Final ThoughtsThe new Penryn architecture has proven to be a worthy successor to the original Conroe as it offers better performance while significantly reducing operating temperatures and power consumption levels. This update is certainly going to help bolster the Core 2 line up and with many more Penryn-based processors on the way, there seems to be no stopping at Intel.
Although the Intel Core 2 Extreme QX9650 is a seriously impressive bit of technology, it is also incredibly expensive at $1000. During the first quarter of 2008, Intel plans to release new quad-core processors that will replace the current Q6600 and Q6700. There will also be a number of new Wolfdale dual-core desktop processors that are expected to range from 2.66GHz to 3.16GHz using the current 1333MHz FSB and a 6MB L2 cache. Finally the QX9650 itself will also be replaced early next year by the QX9770 which will operate at a bumped 3.20GHz, keeping the 12MB L2 cache, but running a staggering 1600MHz FSB. This upgrade will require the upcoming Intel X48 chipset that we have been hearing about.
So while the original Conroe architecture has been the foundation for countless Core 2 processors over the past year, it will soon begin to be phased out by a sea of next generation Penryn processors. Already we have discovered that this new architecture is capable of at least 4GHz without having to implement any kind of extreme cooling measures.
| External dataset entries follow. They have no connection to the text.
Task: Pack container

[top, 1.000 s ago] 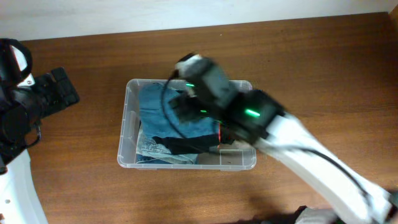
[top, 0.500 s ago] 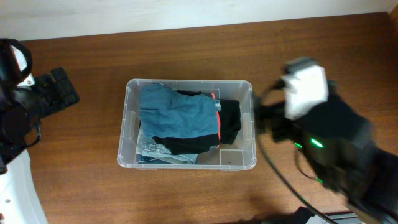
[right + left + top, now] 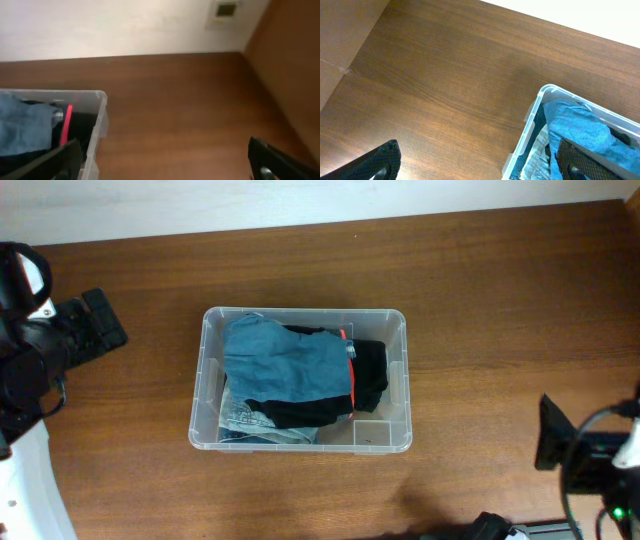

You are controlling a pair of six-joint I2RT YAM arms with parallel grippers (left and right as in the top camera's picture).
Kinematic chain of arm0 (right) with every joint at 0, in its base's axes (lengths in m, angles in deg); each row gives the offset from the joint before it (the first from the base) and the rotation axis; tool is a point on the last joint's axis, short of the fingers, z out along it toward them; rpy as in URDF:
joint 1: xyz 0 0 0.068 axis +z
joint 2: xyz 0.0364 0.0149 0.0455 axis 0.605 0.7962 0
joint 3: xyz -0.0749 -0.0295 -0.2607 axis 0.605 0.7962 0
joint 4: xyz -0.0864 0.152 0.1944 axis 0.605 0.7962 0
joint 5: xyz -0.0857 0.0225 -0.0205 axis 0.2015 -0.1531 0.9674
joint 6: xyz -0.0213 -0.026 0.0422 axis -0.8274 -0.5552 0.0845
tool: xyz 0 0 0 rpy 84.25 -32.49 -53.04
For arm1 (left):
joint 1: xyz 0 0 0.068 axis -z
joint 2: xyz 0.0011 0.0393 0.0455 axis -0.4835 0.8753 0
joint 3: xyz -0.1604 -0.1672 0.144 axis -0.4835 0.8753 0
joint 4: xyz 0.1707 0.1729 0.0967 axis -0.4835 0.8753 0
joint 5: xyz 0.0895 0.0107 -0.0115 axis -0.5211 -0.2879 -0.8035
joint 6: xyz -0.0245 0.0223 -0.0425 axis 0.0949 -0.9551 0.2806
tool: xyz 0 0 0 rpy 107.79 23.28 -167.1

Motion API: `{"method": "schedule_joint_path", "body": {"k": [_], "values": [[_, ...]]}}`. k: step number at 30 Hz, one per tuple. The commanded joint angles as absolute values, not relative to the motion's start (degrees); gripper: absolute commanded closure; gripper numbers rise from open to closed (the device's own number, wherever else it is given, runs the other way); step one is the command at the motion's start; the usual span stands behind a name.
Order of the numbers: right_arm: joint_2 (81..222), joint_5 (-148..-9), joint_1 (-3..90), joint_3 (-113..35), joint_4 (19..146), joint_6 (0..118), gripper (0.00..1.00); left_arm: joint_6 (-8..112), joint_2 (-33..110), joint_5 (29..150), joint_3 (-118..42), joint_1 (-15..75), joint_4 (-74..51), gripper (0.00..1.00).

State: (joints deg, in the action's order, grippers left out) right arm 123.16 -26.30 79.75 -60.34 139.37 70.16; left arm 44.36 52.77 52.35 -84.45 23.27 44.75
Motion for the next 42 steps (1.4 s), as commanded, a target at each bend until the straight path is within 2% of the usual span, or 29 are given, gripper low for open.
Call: {"method": "schedule_joint_path", "body": {"k": [1, 10, 15, 20, 23, 34, 42], "values": [[120.6, -24.2, 78.4, -58.5, 139.5, 79.3, 0.01, 44.9, 52.7, 51.9, -84.6, 23.0, 44.8, 0.0], [113.5, -32.5, 50.9, -38.2, 123.4, 77.9, 0.02, 44.9, 52.7, 51.9, -84.6, 23.0, 44.8, 0.0], [106.9, -49.6, 41.8, -21.6, 110.1, 66.6, 0.02, 44.9, 52.7, 51.9, -84.6, 23.0, 44.8, 0.0], [100.2, -65.2, 37.9, -7.4, 94.4, 55.2, 0.01, 44.9, 52.7, 51.9, -84.6, 23.0, 44.8, 0.0], [94.7, -70.0, 35.9, 2.3, 87.0, 53.9, 0.02, 44.9, 52.7, 51.9, -84.6, 23.0, 44.8, 0.0], [81.7, -70.9, 35.2, 19.7, 79.3, 53.8, 0.02, 44.9, 52.7, 51.9, -84.6, 23.0, 44.8, 0.0], [81.1, -71.0, 35.3, 26.1, 75.1, 54.1, 0.02, 44.9, 52.7, 51.9, -84.6, 23.0, 44.8, 0.0]]}}
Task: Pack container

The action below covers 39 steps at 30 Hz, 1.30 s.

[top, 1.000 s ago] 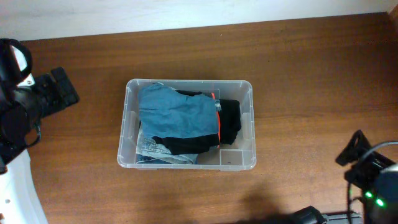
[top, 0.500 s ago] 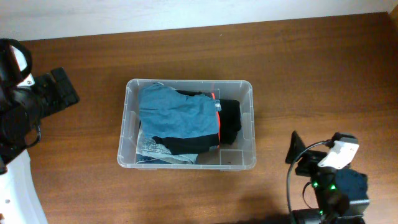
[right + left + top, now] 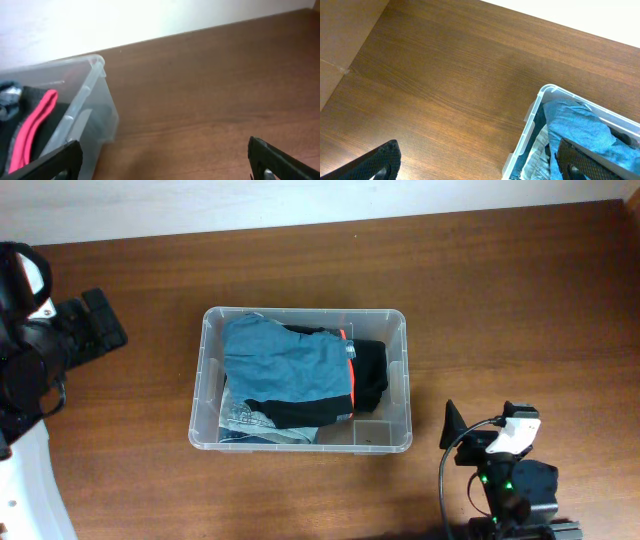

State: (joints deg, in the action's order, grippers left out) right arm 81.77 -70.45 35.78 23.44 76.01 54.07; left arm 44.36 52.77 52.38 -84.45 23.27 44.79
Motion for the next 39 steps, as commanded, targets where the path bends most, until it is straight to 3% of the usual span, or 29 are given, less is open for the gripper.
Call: {"method": "schedule_joint_path", "body": {"k": [1, 39], "values": [[81.1, -71.0, 35.3, 27.1, 74.6, 54.6, 0.02, 44.9, 52.7, 51.9, -84.6, 23.0, 44.8, 0.0], [81.1, -71.0, 35.3, 28.0, 73.1, 54.9, 0.02, 44.9, 52.7, 51.9, -84.6, 23.0, 44.8, 0.0]]}}
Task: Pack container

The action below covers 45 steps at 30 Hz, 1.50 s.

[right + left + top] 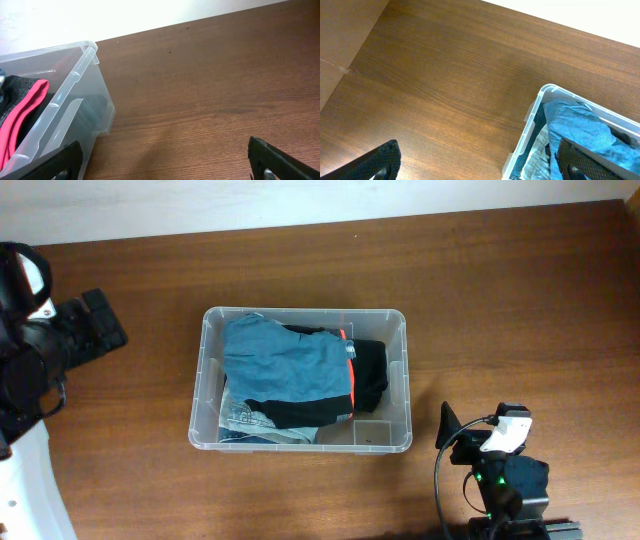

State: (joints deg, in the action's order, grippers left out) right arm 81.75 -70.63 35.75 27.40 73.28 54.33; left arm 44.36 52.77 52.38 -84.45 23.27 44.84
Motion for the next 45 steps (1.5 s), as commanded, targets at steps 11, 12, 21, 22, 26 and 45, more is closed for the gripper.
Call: {"method": "schedule_joint_path", "body": {"k": [11, 12, 21, 22, 26, 45], "values": [[81.1, -71.0, 35.3, 28.0, 73.1, 54.9, 0.02, 44.9, 52.7, 51.9, -84.6, 23.0, 44.8, 0.0], [81.1, -71.0, 35.3, 28.0, 73.1, 54.9, 0.02, 44.9, 52.7, 51.9, -84.6, 23.0, 44.8, 0.0], [81.1, -71.0, 35.3, 28.0, 73.1, 54.9, 0.02, 44.9, 52.7, 52.0, -84.6, 23.0, 44.8, 0.0], [81.1, -71.0, 35.3, 28.0, 73.1, 54.9, 0.02, 44.9, 52.8, 51.8, -84.6, 23.0, 45.7, 0.0], [81.1, -71.0, 35.3, 28.0, 73.1, 54.9, 0.02, 44.2, 50.5, 48.0, -83.4, 23.0, 43.4, 0.0], [81.1, -71.0, 35.3, 28.0, 73.1, 54.9, 0.02, 29.8, -5.5, 67.8, 6.8, 23.0, -13.4, 0.0]]}}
This being the case, it is a little disappointing to find that Intel is playing the conservative card only pushing the QX9650 to 3GHz when it is capable of so much more.
The (dual-core) E6700 was released over a year ago and this processor came clocked at 2.66GHz while we were easily able to reach 3.66GHz with it. Since then Intel has pushed Core 2 Duos to just 3GHz. With no real competition from AMD just yet it would seem that Intel has no need of pushing things any further which would also explain the delay of the 3.2GHz QX9770.
The QX9650 is a fantastic processor and in fact it is now the fastest desktop processor money can buy. It is hard to speak about value when reviewing any Intel Extreme product as this series has never been about that. Much like the AMD AthlonFX range, the Intel Extreme is simply meant to offer enthusiasts a processor with an unlocked multiplier and (at the time of its respective release) the fastest thing money can buy.
Well, the QX9650 has an unlocked multiplier and it is the fastest processor out there, so it has achieved all objectives then. In a nutshell the QX9650 offers more speed, more overclocking headroom, more efficiency, while creating less heat and less noise! How about that?